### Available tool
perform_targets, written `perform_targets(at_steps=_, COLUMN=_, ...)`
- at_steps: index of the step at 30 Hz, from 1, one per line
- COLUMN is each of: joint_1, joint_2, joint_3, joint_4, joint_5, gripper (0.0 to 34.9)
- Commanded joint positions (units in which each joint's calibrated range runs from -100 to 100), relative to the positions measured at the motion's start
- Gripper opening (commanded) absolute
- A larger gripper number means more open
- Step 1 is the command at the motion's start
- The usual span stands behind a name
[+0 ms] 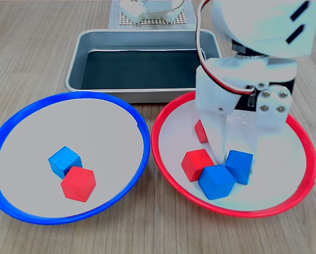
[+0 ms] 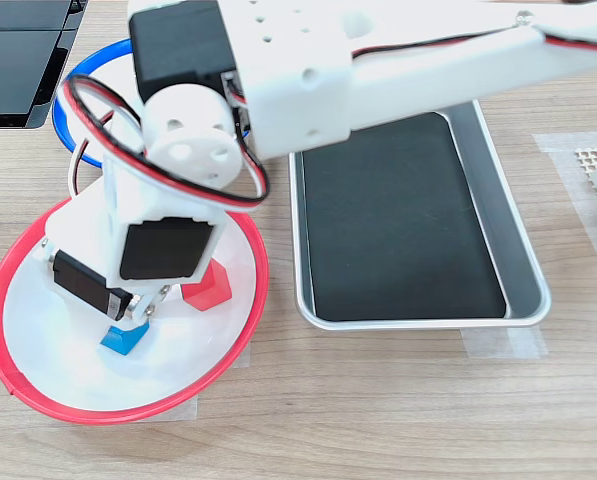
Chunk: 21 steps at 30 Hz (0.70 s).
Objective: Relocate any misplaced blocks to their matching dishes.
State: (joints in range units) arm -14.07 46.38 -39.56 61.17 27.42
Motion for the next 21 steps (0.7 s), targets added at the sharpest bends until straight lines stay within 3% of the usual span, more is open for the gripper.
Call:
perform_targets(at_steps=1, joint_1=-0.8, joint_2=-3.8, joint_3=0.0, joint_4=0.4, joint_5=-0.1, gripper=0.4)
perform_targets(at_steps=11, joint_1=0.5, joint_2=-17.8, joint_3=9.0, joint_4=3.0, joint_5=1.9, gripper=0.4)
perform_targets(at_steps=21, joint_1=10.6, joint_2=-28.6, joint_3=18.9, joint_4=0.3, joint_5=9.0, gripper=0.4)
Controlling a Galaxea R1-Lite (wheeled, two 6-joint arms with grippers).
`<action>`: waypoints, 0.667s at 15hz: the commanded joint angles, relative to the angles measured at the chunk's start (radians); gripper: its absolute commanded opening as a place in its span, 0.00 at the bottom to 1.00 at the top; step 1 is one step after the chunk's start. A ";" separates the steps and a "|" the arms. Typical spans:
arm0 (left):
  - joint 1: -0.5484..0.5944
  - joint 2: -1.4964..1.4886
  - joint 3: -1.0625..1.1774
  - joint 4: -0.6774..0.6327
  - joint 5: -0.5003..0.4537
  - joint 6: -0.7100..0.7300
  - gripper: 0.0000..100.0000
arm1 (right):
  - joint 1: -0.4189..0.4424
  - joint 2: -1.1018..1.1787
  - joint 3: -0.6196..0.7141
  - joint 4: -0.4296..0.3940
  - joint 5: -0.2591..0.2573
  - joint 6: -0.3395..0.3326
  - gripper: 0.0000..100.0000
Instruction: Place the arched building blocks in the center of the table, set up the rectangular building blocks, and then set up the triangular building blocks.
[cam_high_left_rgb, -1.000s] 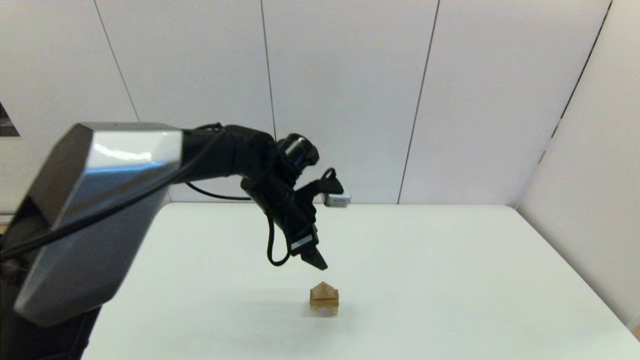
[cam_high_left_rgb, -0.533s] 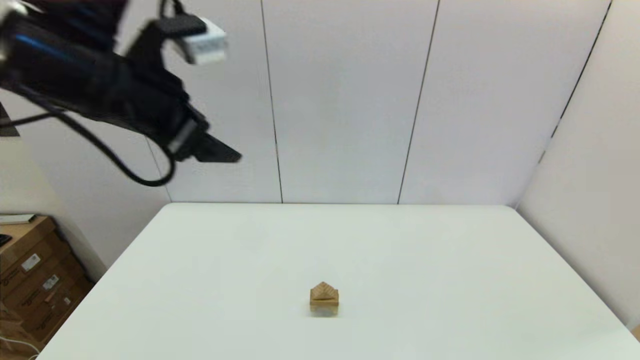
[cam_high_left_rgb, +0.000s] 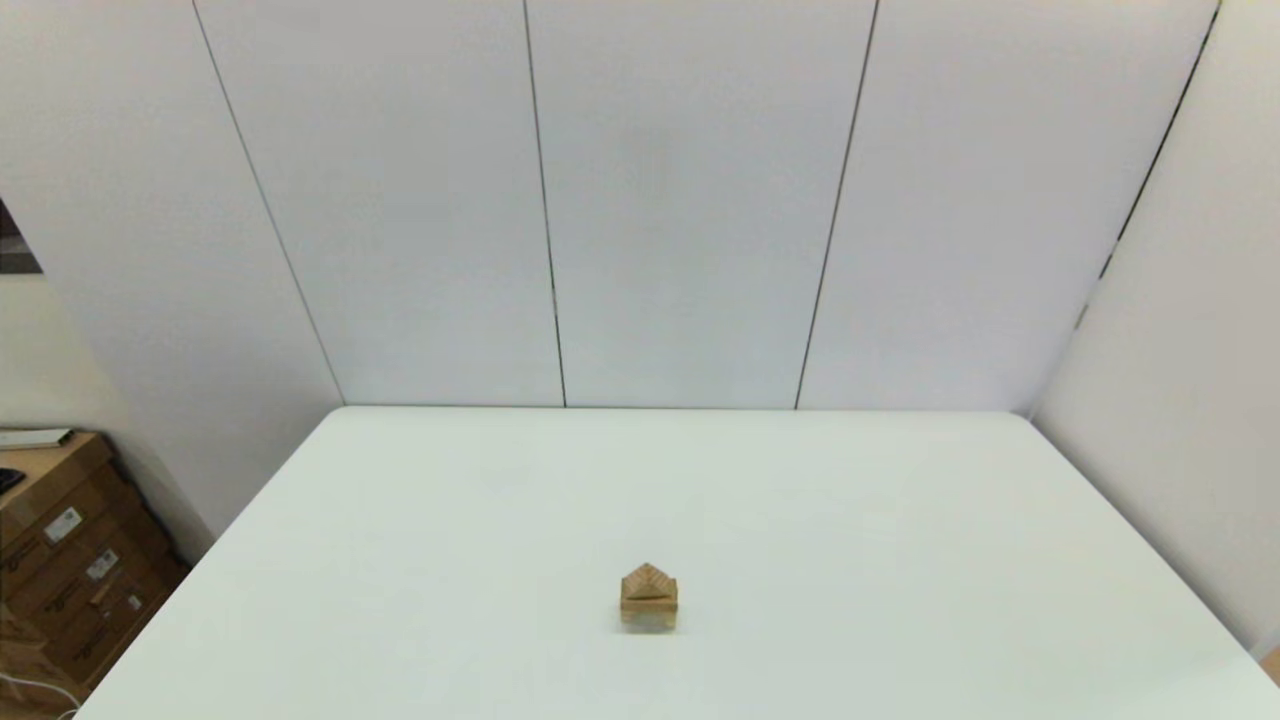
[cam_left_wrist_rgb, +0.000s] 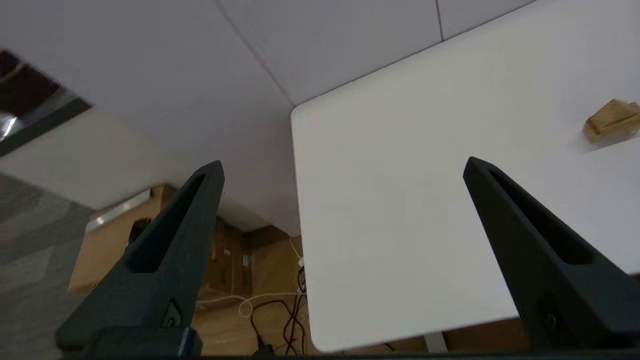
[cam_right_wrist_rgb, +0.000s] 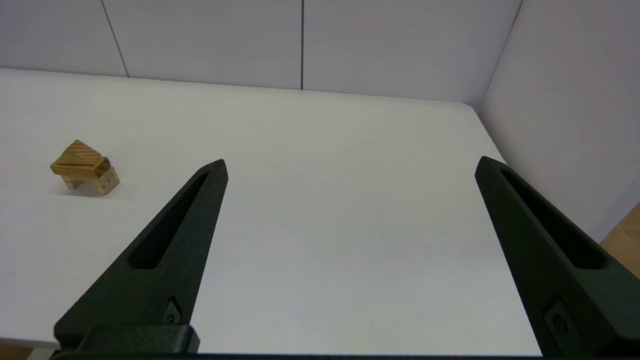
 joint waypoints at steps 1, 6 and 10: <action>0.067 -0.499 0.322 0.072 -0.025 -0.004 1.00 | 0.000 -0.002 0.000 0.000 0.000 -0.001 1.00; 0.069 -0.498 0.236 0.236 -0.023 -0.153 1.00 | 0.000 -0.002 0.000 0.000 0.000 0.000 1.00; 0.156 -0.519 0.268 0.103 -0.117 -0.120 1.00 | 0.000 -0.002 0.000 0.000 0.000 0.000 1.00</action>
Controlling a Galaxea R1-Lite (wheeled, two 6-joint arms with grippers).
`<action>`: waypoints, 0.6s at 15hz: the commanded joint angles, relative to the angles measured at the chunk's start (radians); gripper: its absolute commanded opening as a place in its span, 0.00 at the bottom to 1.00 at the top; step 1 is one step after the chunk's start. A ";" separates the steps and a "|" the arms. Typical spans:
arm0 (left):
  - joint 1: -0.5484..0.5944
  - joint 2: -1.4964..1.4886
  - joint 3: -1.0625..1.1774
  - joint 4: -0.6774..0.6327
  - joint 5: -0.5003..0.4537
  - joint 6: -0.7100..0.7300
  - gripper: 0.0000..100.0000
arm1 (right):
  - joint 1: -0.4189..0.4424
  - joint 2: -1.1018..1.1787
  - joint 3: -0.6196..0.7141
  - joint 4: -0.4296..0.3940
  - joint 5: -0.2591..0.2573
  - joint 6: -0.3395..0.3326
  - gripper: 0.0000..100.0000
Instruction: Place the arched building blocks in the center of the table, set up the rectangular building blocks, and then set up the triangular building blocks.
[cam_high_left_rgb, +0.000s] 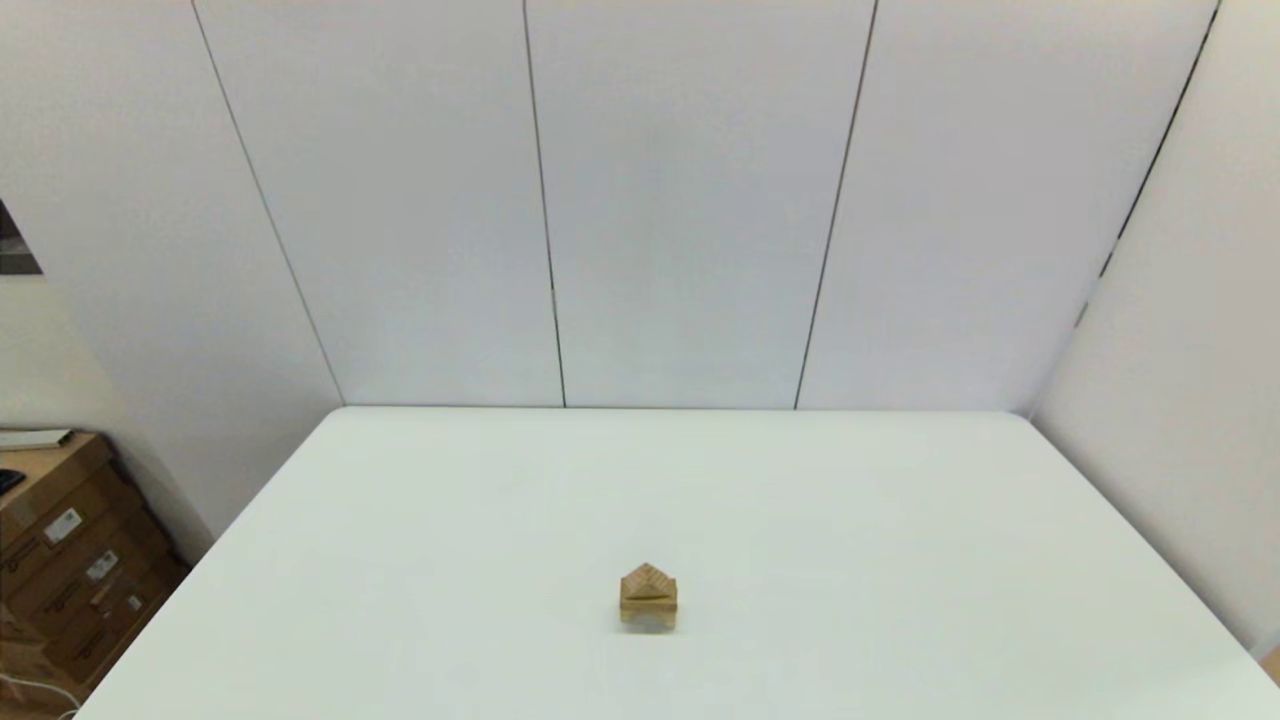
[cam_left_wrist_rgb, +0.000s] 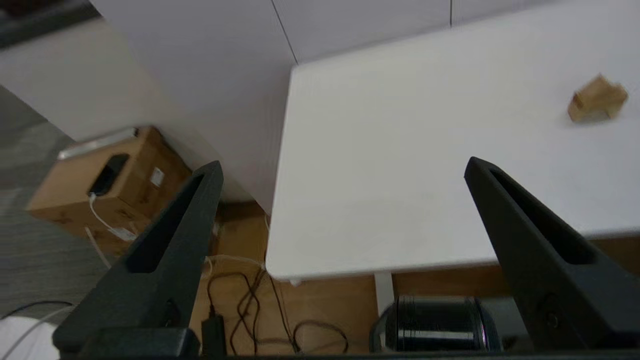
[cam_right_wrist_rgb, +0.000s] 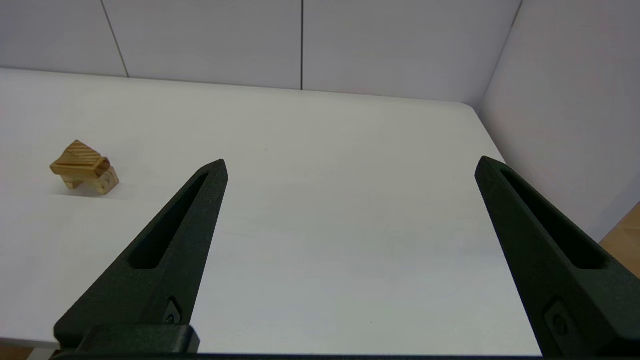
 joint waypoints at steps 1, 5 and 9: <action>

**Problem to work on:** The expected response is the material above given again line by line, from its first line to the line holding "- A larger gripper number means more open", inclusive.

**Task answer:**
### Available tool
perform_targets, written `perform_targets(at_steps=_, COLUMN=_, ...)`
- at_steps: index of the step at 30 Hz, from 1, one per line
- COLUMN is each of: joint_1, joint_2, joint_3, joint_4, joint_5, gripper (0.0 to 34.9)
- Commanded joint positions (units in which each joint's calibrated range runs from -100 to 100), relative to the positions measured at the motion's start
- Gripper opening (commanded) absolute
- A larger gripper number means more open

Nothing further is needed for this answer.